Good.
Tipping has gotten way out of hand and I’d be glad to see it go.
A lot of places ask for a large % tip now, and often it’s expected that you do so.
Why eliminate tipping? Just pay everyone $30 and put up cards telling the customers tipping is completely optional.
It’s probably wishful thinking, but I could see this possibly curbing some of the entitlement people can get when using a tip-based service. And that makes for a better work environment.
Tipping is ingrained in our culture so much that people will still feel obligated to. The best way to stop it is to take the tip line off the receipt entirely.
The article doesn’t go into details (great journalism people, high-fives all around), but it sounds like they eliminated compulsory tipping where gratuity is added to the bills automatically. If customers really want to tip for exceptional service, I don’t think anyone will stop them.
The way it works at Casa Bonita is that you pay for your meal first. Because of this, they realized that tipping was far worse than a typical restaurant when they did their soft open recently. Rather than change their process and have customers pay after eating, they opted to pay their employees more and just ditch tipping. If they kept it the traditional way the only one making any decent tips would have been the bartender.
The way it works at Casa Bonita is that you pay for your meal first
Tipping in cash is still an option though, isn’t it?
I remember my very conservative grandparents getting upset about the prospect of this. They claimed that if servers made a high wage and didn’t get tips that it would lessen their quality of work. They also called it “socialism”
Not surprised anyone would be upset. You just can’t reason with folks that the effort of work can very much depend on the wage. Someone making minimum wage versus someone making $30 per hour should not be expected to put the same effort in.
The system doesn’t make much sense if some servers are better than others, but make the same.
Most jobs work that way. A job has a set pay, and you can get fired or promoted. Tipping is unusual: A janitor doesnt get paid a different amount each paycheck because of how clean others feel it is this week. Cashiers who help you find things in the store don’t make more that day.
That’s what promotions are for.
Then it becomes a competition not in who can provide the best service to customers, but in who is able to look the best to the boss. If that means being fast and efficient, and not minding if you step on customers’ toes, then the customer experience will falter.

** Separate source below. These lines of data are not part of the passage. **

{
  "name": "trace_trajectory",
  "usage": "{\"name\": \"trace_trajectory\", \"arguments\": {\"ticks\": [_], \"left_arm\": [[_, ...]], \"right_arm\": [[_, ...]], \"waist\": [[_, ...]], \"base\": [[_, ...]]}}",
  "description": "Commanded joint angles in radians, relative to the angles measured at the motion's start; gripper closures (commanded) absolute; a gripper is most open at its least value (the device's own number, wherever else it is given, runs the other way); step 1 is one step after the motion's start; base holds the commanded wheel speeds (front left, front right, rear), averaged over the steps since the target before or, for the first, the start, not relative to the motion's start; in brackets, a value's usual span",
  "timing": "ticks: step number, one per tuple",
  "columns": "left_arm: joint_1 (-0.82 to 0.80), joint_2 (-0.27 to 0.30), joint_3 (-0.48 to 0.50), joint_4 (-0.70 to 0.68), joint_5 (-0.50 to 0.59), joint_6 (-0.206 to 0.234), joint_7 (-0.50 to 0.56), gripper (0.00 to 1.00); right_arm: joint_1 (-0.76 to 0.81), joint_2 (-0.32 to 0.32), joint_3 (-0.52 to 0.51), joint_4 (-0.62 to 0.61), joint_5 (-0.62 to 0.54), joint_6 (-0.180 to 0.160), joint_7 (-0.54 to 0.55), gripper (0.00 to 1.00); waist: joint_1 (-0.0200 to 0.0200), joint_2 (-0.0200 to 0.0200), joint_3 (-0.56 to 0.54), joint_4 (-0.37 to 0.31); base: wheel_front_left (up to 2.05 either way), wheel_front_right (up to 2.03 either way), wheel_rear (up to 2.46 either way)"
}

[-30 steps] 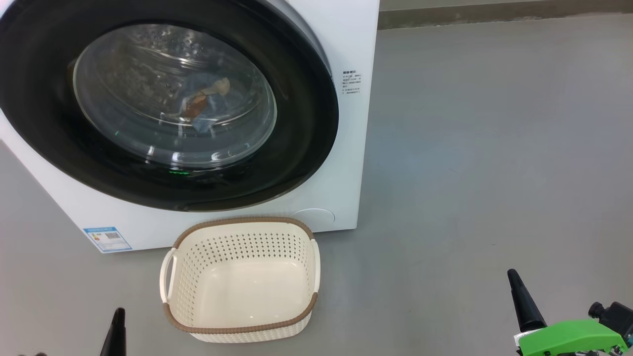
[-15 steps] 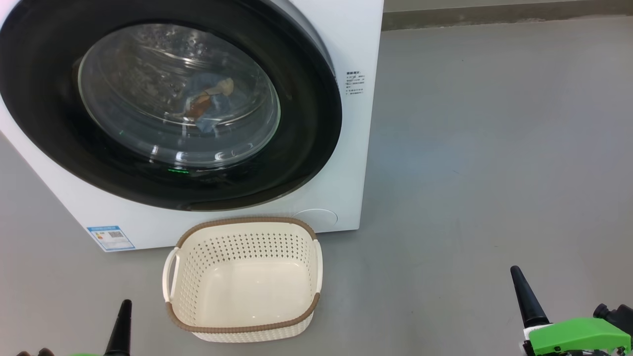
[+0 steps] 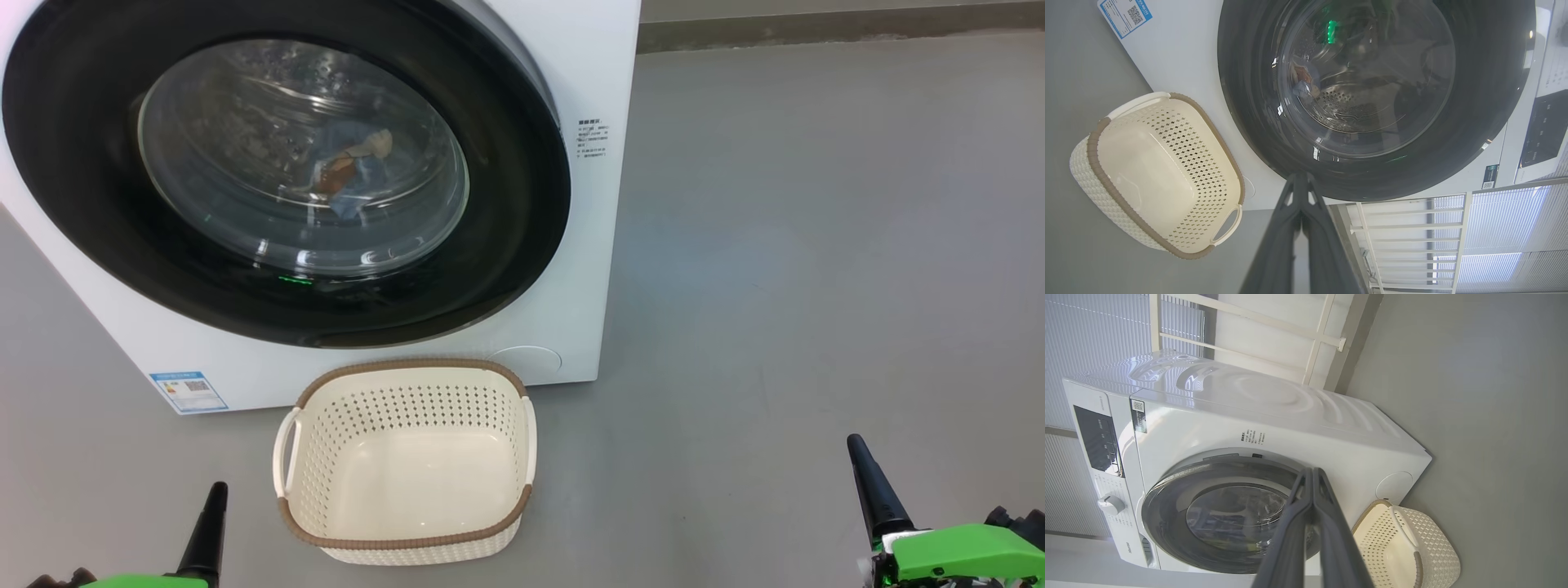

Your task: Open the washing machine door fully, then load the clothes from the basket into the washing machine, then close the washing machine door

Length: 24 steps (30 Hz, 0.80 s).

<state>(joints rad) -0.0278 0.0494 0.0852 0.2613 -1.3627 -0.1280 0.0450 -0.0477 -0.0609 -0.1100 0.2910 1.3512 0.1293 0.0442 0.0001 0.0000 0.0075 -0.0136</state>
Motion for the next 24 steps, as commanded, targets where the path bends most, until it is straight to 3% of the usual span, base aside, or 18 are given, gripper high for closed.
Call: {"name": "trace_trajectory", "arguments": {"ticks": [1,24], "left_arm": [[-0.047,0.012,0.026,-0.018,-0.039,-0.002,0.010,1.00],[-0.080,0.001,0.029,-0.016,-0.246,-0.003,0.069,1.00]], "right_arm": [[-0.050,0.000,0.013,-0.032,0.039,0.001,0.011,1.00],[-0.060,0.011,-0.005,-0.046,0.257,0.001,0.070,1.00]], "waist": [[0.0000,0.0000,0.000,0.001],[0.0000,0.0000,-0.004,0.014]], "base": [[0.00,0.00,0.00],[0.00,0.00,0.00]]}}
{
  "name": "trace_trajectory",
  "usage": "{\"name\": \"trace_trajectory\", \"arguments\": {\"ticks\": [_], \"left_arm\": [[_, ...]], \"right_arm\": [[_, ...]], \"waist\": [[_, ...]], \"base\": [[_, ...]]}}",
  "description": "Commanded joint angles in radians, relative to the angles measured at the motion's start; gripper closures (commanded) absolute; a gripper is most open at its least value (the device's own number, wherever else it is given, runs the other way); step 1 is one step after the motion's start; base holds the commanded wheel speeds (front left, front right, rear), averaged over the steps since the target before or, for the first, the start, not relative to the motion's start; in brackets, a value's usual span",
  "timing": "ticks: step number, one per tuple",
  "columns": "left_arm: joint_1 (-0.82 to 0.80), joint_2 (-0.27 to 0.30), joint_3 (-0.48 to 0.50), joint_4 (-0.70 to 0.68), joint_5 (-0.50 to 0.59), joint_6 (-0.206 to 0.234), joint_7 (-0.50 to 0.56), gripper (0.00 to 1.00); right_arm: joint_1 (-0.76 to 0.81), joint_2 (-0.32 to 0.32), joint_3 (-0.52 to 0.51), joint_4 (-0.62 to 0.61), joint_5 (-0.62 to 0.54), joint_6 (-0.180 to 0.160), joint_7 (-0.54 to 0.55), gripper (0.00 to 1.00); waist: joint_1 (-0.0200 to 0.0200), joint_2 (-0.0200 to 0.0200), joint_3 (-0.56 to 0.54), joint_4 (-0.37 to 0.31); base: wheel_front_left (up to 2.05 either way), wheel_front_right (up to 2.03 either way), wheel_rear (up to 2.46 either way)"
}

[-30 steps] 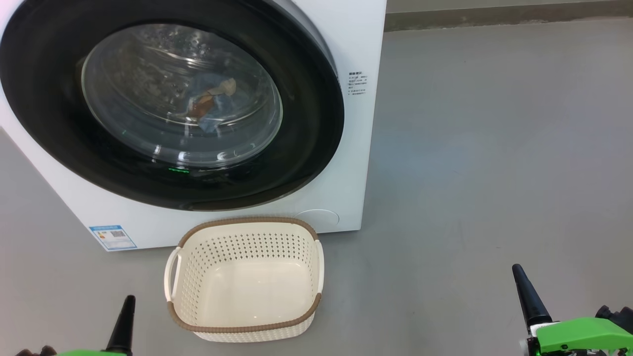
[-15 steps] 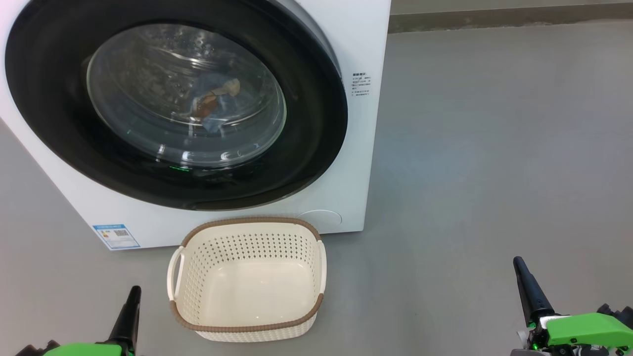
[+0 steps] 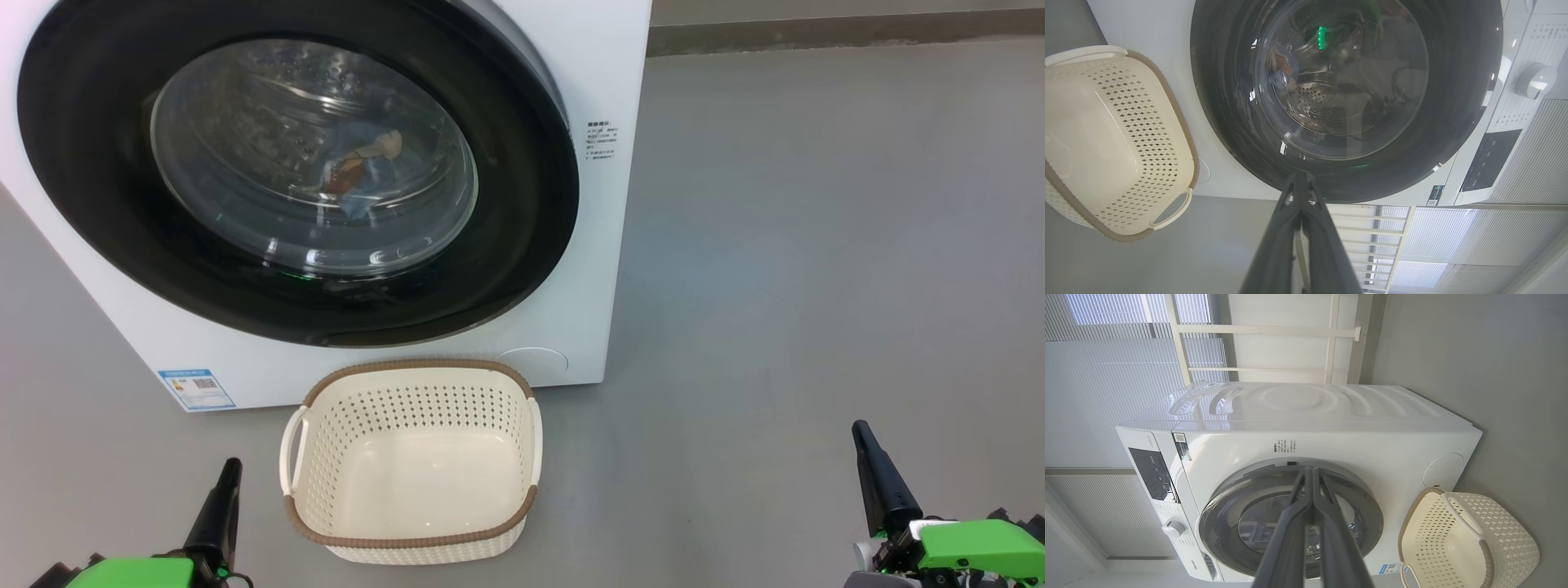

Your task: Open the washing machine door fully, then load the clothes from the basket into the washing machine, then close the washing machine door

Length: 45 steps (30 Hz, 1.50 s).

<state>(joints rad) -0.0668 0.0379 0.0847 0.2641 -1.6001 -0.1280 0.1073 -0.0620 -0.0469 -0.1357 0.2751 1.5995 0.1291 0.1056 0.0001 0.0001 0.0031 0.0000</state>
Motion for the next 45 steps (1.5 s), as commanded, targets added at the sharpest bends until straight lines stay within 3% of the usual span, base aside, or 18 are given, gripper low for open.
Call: {"name": "trace_trajectory", "arguments": {"ticks": [1,45], "left_arm": [[-0.041,0.012,0.030,-0.019,-0.008,-0.003,0.006,1.00],[-0.041,0.012,0.029,-0.019,-0.008,-0.003,0.006,1.00]], "right_arm": [[-0.046,-0.003,0.021,-0.030,0.008,0.002,0.008,1.00],[-0.046,-0.003,0.021,-0.030,0.009,0.002,0.008,1.00]], "waist": [[0.0000,-0.0001,0.000,0.000],[0.0000,-0.0001,0.000,0.000]], "base": [[0.00,0.00,0.00],[0.00,0.00,0.00]]}}
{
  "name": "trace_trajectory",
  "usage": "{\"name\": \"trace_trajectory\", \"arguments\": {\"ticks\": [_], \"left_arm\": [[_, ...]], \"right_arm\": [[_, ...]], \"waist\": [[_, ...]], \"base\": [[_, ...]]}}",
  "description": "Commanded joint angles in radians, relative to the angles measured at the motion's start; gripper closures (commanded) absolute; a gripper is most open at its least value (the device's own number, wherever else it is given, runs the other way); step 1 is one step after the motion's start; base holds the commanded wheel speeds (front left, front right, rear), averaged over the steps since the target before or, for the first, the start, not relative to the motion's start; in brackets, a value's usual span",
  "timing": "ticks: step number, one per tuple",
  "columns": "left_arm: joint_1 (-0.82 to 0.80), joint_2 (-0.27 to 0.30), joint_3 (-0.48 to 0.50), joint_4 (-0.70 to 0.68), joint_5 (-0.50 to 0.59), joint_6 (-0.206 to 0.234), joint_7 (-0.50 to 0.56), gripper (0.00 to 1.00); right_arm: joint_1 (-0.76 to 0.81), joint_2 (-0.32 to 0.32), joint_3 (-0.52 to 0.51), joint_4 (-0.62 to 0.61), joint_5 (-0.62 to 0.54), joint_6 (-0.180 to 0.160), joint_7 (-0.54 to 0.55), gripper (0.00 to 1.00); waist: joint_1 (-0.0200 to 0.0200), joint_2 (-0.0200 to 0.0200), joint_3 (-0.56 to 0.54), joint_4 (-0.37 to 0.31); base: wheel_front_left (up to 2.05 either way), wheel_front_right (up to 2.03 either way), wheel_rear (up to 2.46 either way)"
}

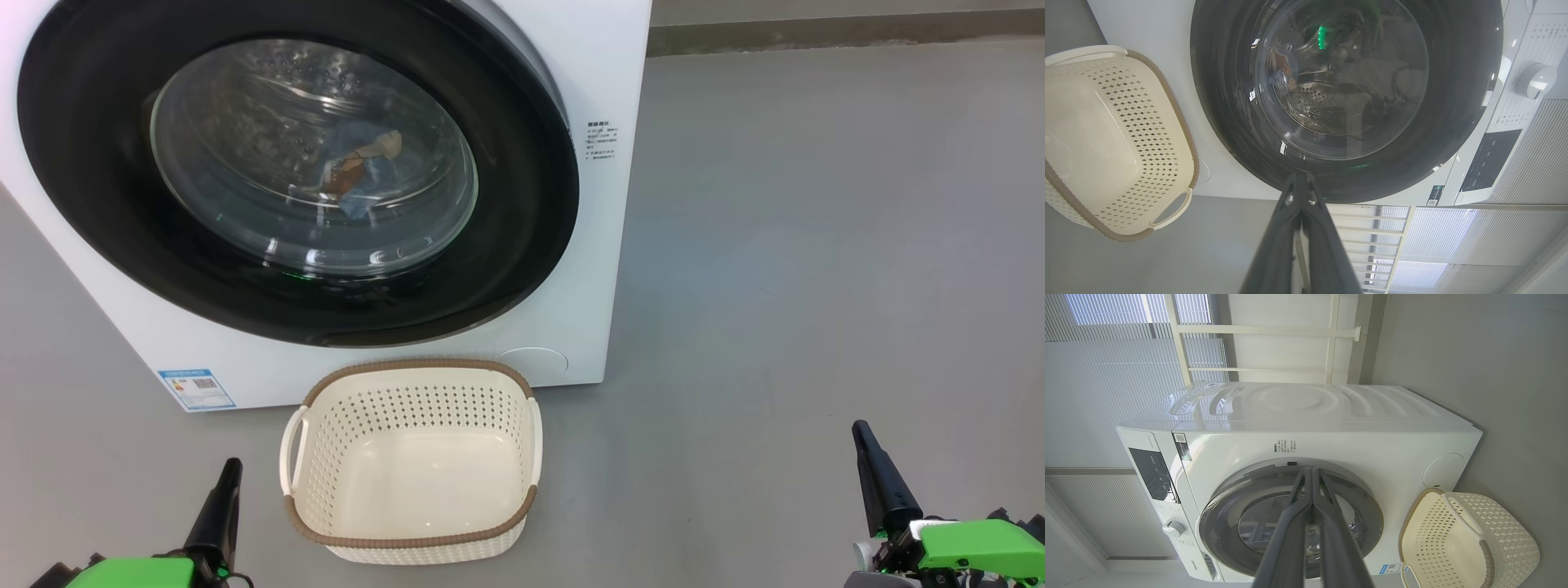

Somehow restaurants in countries that don’t have a tipping culture have managed to survive just fine without descending into total chaos
the restaurant asked employees to sign new contracts that offered hourly wages for servers and bartenders of $30 an hour, according to Axios Denver. The new contract said they would no longer receive tips to supplement their wages
The article doesn’t say anywhere that they can get promotions. It seems to indicate that all servers are $30/hr and that no other levels exist to ascend to.
In other jobs a promotion comes with more/different work, added responsibility. Would that be the case with “good waiters” vs “bad waiters”? I suppose on some level you could have the good ones handle more tables at the same time than the bad ones, but there’s a lot in that job that doesn’t scale that way.
There are plenty of service jobs that don’t involve tipping which manage to have a hierarchy of staff without it getting overly complicated. It would be a change in how we approach situations where we’re extremely used to tipping, but I don’t think there’s any actual barrier to doing so. Pay staff the equivalent of what they make with tipping today, raise the price of the service/good, and just completely eliminate tipping. Then we can stop being the weird country that expects to tip in every situation.
Base pay has to be the same. You get merit based raised after that. How will they know who’s better and who’s worse at first? They won’t that’s why base pay is equal for everyone.
Some employees have so much experience or other skills that they can immediately ask for a higher base pay but it’s not the average experience.